源氏とのゆかりも深く、源頼義は当社に祈願して義家を授かり1063年には修復を行いました。子の義家も1081年に修復工事を行ったといわれています。源頼朝の崇敬も篤く、文治2年(1186年)には社殿を修理し鳥居などを建てました。また、鎌倉幕府第8代執権 北条時宗は境内にある井戸の水を産湯に使ったといわれ、「北条時宗産湯の井」として残されています。

北条時宗産湯の井。

北条時宗産湯の井。

『吾妻鏡』にも随所に記述が見られます。このような感じです。文治2年には正月から参拝しています。

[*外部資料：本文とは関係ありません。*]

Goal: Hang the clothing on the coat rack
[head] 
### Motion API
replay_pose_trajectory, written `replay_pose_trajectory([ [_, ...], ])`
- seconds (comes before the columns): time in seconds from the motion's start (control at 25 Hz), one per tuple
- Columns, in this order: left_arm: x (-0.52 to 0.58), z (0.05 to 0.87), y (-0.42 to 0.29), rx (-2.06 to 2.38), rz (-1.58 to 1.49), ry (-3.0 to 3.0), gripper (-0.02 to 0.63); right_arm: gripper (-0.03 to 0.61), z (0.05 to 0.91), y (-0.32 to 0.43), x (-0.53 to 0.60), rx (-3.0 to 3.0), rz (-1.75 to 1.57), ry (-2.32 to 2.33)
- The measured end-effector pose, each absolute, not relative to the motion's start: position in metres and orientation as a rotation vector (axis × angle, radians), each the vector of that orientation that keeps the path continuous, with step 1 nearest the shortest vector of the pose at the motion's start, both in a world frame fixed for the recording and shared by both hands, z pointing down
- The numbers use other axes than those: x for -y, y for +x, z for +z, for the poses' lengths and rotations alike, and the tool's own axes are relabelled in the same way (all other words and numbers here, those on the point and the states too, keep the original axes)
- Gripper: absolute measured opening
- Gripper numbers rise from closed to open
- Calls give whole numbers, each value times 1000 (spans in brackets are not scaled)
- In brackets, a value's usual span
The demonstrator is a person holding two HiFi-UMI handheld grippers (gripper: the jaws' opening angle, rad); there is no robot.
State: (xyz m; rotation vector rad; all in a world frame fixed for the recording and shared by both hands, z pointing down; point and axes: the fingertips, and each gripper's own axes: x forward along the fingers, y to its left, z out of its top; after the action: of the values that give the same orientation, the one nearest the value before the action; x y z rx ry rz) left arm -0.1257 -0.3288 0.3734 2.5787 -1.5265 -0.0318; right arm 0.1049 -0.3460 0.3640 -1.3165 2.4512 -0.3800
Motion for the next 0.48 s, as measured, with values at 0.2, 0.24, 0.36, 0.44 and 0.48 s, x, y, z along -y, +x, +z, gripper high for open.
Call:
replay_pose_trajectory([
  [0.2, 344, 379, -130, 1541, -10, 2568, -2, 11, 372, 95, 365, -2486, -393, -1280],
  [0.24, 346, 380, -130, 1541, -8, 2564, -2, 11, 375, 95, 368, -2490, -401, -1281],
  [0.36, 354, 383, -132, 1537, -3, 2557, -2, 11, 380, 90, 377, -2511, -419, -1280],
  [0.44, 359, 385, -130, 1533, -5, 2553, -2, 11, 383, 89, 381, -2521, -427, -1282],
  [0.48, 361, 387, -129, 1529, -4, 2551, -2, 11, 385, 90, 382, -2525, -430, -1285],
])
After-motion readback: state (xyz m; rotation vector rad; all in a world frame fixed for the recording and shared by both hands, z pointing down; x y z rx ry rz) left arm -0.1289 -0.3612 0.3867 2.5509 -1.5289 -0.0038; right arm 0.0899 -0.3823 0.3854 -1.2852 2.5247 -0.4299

1186年(文治2年)正月2日、「夕方から雪が降る。頼朝と政子は甘縄神明宮に参拝された。御所への帰り道にある安達盛長邸にも寄られた」

1186年(文治2年)10月24日、「源頼朝は甘縄神明宮の宝殿に修理を加え、荒垣と鳥居を建てた。差配は安達盛長が行い、頼朝も自ら現場を監督した」。

1194年(建久5年)閏8月22日、「将軍家(源頼朝)は伊勢別宮の甘縄宮に参った。お帰りに安達盛長の家に寄られた」。

かつてこの地に安達盛長の屋敷がありました。現在は甘縄神明神社の境内にある石碑がそれを伝えています。

かつてこの地に安達盛長の屋敷がありました。現在は甘縄神明神社の境内にある石碑がそれを伝えています。

鎌倉に数ある寺社の中でも最古であり、スーパースター行基の足跡に源氏とのゆかりを感じることがこの神社の大きな魅力です。特に行基の名は1200年の昔に想いを馳せることができます。

天智天皇の御代668年に生まれ、749年(天平21年)に81歳で没した奈良時代の高僧、行基は、仏教の民衆への布教を禁じられた時代に初めてその禁をやぶり、民衆への布教活動を行いました。朝廷からの弾圧を跳ね返すほどの民衆からの支持を受け、日本初の大僧正となり聖武天皇の奈良大仏の建立の責任者となるなど活躍しました。全国各地を歩き、民衆のための布教に尽くしたため日本各地に行基の足跡が残ります。甘縄神明神社もそんな行基の足跡の一つなのです。

境内には北条時宗の産湯となった井戸や、安達盛長邸跡もあります。鎌倉の谷戸に抱かれた静かな境内は鎌倉らしい魅力に溢れた場所といえるでしょう。